Il est des virages popeux que l'on appréhende. La liste des producteurs s'essayant au chant ne cesse de s'allonger, et avec elle celle de nos artistes chéris perdant le crédit acquis des premières années. Quand on annonce ce deuxième album d'
Exile comme le chaînon manquant entre
Aphex Twin et
Depeche Mode, forcément, cela invite à la méfiance.
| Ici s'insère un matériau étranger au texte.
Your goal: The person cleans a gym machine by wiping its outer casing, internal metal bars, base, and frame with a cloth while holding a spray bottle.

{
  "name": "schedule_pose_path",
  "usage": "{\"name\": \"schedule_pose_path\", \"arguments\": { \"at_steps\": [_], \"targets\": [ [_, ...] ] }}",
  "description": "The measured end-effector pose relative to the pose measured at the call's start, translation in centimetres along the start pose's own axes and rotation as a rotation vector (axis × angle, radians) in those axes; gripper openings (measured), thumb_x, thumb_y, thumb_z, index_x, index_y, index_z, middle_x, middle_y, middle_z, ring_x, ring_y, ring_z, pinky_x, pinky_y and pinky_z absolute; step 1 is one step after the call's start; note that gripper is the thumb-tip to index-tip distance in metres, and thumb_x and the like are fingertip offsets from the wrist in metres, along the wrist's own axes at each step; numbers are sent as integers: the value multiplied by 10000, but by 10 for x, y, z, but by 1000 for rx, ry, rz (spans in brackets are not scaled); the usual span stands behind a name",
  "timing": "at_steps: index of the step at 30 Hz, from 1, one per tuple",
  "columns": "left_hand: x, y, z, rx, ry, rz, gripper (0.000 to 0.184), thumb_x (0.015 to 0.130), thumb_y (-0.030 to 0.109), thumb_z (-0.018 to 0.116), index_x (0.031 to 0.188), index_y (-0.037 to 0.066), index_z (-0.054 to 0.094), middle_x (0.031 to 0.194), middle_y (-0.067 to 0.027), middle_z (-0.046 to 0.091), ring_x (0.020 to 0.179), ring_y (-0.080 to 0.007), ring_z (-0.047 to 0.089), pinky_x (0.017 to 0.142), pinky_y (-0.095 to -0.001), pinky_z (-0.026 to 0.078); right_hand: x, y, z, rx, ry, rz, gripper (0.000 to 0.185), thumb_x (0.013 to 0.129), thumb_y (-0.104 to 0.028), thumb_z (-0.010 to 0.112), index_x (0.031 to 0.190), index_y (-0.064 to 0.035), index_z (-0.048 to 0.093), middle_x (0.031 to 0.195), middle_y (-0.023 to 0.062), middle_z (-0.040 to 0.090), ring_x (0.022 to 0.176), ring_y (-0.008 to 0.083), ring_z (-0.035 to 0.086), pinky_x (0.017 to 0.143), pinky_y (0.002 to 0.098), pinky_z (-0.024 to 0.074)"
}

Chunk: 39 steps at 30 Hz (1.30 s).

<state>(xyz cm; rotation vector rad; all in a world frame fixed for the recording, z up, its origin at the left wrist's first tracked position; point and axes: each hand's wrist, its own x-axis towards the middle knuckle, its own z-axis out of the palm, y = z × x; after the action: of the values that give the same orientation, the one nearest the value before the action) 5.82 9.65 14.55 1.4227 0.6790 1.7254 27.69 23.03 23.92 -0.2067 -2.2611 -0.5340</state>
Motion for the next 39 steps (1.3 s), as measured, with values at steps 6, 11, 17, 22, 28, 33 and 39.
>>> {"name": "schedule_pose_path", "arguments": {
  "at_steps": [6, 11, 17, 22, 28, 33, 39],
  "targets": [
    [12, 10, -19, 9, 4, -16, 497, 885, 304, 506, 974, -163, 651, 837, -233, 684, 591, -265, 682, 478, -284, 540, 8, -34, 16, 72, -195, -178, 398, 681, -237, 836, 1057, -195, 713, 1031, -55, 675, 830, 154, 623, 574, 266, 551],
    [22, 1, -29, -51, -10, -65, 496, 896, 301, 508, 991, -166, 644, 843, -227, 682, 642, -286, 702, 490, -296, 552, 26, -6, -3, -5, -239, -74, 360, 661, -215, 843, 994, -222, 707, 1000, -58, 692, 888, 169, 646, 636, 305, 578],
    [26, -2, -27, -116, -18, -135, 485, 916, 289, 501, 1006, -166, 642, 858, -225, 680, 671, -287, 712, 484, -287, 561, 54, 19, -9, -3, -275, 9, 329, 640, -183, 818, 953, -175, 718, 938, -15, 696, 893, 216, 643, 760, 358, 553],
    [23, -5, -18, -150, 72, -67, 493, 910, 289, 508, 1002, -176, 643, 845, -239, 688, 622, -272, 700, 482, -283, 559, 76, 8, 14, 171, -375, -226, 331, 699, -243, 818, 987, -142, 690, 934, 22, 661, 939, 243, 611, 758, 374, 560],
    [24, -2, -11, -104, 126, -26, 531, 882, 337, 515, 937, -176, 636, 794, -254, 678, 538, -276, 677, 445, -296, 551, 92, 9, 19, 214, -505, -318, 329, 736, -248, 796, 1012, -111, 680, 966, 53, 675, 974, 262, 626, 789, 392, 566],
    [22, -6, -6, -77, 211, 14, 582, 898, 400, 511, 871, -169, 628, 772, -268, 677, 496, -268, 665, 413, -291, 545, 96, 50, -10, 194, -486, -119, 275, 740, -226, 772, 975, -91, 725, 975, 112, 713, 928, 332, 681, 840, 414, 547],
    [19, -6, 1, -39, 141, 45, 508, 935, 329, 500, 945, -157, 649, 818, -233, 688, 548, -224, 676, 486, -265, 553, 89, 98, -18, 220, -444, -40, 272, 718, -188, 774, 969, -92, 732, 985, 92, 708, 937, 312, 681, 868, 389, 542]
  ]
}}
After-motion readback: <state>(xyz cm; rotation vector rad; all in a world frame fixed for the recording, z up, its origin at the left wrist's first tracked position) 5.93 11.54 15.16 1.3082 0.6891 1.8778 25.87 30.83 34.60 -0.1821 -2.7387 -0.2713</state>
Tim Exile est d'abord un bidouilleur hors-pair. Il fabrique ses propres machines à son à partir de Reaktor. Ses connaissances en la matière lui valent régulièrement de travailler pour Native Instrument. Mais le mieux pour se rendre compte de son talent, c'est encore d'écouter son live
Tim Exile's Nuisance Gabbaret Lounge.
Tim ne se contente pas de mixer. Il construit ses morceaux en direct, samplant une syllabe lâchée dans le micro pour la transformer en gimmick. L'heure où le britannique enflammait les dancefloor londoniens de sa drum'n'bass survoltée est pourtant passée. Après s'être fait remarqué pour l'excellent
Pro Agonist chez
Planet Mu, c'est de la maison
Warp que sort sa nouvelle galette.
Listening Tree, image non sans rapport avec l'importance qu'attache l'artiste aux questions environnementales, se démarque beaucoup de ses premiers travaux. Le rapprochement avec
Aphex Twin ou
Depeche Mode est-il justifié ? Pas vraiment. Elle vaut juste pour les textures utilisées. Effectivement, on retrouve un peu du groove de
Windowlicker dans
Pay Tomorrow. Quant à
Depeche Mode, comprenons que
Tim Exile utilise pour sa voix des effets pouvant rappeler ceux qui étaient d'usage en new wave (le delay sur
Don't Think We're One en est le parfait exemple). Le résultat est mitigé. Pour
Pay Tomorrow, le chant apporte ce qu'il manquait au titre pour devenir le tube en puissance. Sur d'autres, le mélange est moins heureux, la mélodie moins accrocheuse, quand le flow ne manque tout simplement pas d'inspiration, trop attaché qu'il est à marquer les temps.
C'est donc à un nouveau
Exile que nous avons affaire. Un
Exile qui prend le micro, mais sans abandonner pour autant ses machines à déstructurer le son avec lesquelles il se montre si habile. Au fond, le britannique s'est toujours amusé avec sa voix. Quoi de plus logique qu'il en vienne au chant ? Gageons que cet essai l'ouvre à un public à la sensibilité toute autre que celui qu'il conquit avec
Pro Agonist. Une bonne chose, sûrement, mais le titre
When Every Day's A Number ne peut m'empêcher de regretter cette période où le britannique proposait une drum'n'bass tout à fait novatrice.